WHAT YOU NEED TO DO →
Without the pictures, set down everything in the listing exactly.

THE DATA →
***

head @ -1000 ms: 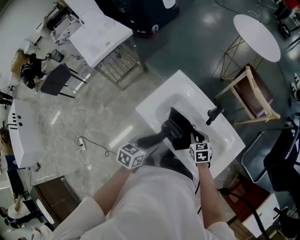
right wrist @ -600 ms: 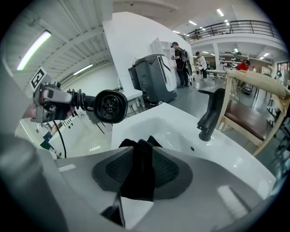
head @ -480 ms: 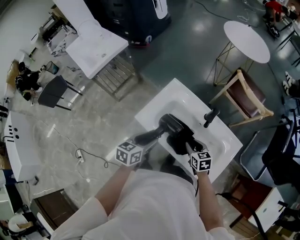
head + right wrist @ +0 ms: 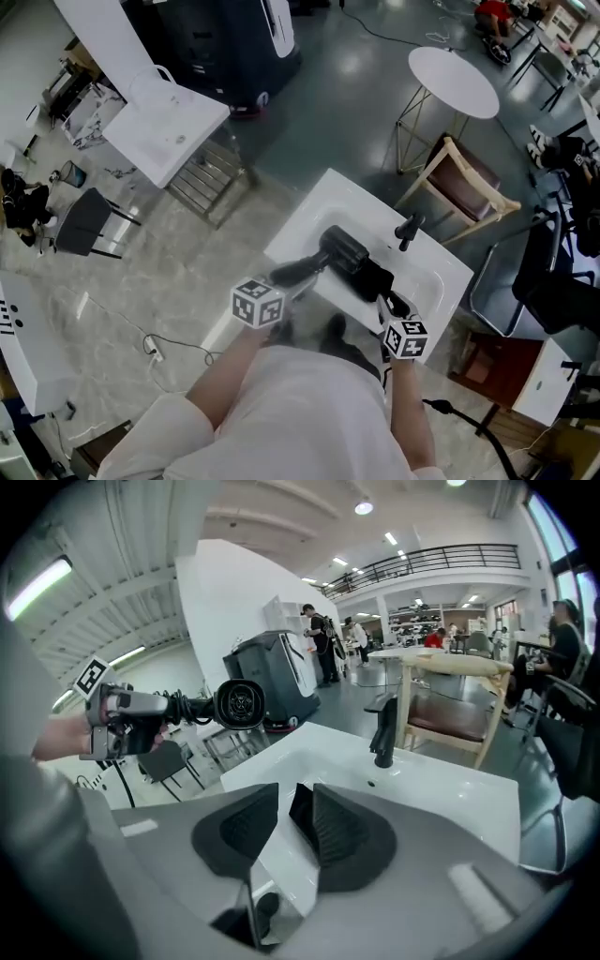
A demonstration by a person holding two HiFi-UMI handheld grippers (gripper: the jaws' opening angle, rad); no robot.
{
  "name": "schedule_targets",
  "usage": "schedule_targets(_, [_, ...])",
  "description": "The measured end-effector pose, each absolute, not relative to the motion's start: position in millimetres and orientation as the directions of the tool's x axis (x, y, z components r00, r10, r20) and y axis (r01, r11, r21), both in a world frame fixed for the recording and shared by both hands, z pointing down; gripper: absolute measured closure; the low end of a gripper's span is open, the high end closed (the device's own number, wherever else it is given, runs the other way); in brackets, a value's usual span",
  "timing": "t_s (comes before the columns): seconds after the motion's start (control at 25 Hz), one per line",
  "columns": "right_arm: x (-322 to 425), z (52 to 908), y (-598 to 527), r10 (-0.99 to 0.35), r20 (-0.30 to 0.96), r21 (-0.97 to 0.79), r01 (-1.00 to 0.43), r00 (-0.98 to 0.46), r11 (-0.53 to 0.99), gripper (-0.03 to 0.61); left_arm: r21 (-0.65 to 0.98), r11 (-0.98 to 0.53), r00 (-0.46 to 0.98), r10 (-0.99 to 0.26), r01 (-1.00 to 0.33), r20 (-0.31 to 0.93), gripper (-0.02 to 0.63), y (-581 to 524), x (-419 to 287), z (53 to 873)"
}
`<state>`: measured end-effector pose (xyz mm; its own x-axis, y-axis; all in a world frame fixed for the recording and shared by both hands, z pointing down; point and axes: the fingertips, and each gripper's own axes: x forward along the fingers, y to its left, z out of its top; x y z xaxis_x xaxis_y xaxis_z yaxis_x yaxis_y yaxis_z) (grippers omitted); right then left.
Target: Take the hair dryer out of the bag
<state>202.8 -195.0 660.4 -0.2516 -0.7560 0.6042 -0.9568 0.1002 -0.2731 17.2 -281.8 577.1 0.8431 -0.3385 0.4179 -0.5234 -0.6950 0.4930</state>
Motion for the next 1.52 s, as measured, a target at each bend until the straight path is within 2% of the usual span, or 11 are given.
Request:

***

RESPONSE →
head @ -1000 ms: 
right wrist @ -600 ms: 
head @ -480 ms: 
head + right wrist @ +0 ms: 
A demonstration by a person holding two HiFi-UMI handheld grippers (gripper: the jaws' opening angle, rad); no robot.
{
  "name": "schedule_targets",
  "usage": "schedule_targets(_, [_, ...])",
  "description": "The measured end-effector pose, each absolute, not relative to the motion's start: position in millimetres and orientation as the directions of the tool's x axis (x, y, z components r00, r10, r20) and y axis (r01, r11, r21), both in a world frame fixed for the recording and shared by both hands, z pointing down; gripper: absolute measured closure; the low end of a gripper's span is open, the high end closed (the device's own number, wherever else it is given, runs the other way); in brackets, a value's usual span",
  "timing": "t_s (comes before the columns): seconds after the motion's start (control at 25 Hz), one per line",
  "columns": "right_arm: x (-322 to 425), z (52 to 908), y (-598 to 527), r10 (-0.99 to 0.35), r20 (-0.30 to 0.96), r21 (-0.97 to 0.79), r01 (-1.00 to 0.43), r00 (-0.98 to 0.46), r11 (-0.53 to 0.99), gripper (-0.03 to 0.61); left_arm: r21 (-0.65 to 0.98), r11 (-0.98 to 0.53), r00 (-0.46 to 0.98), r10 (-0.99 to 0.26), r01 (-1.00 to 0.33), r20 (-0.31 to 0.93), gripper (-0.02 to 0.63), y (-581 to 524), x (-419 to 287), z (53 to 873)"
}
`<state>`: measured end-effector pose (xyz mm; its own x-axis, y-axis; all in a world frame fixed for the recording and shared by both hands, z pointing down; point and axes: the fingertips, and each gripper's own axes: x forward along the fingers, y to its left, z out of its top; x y z xaxis_x xaxis_y xaxis_z yaxis_x yaxis_y yaxis_z) (grippers omitted); right then left.
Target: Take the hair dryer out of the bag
<state>202.8 -195.0 660.4 -0.2516 -0.7560 0.6042 -0.9568 0.1002 -0.2731 17.2 -281.8 577.1 0.8431 -0.3385 0.4179 -0.5234 -0.6950 0.4930</state>
Motion for the next 1.52 s, as measured, a target at each bend until the straight path is within 2% of the usual span, or 11 are given.
Request:

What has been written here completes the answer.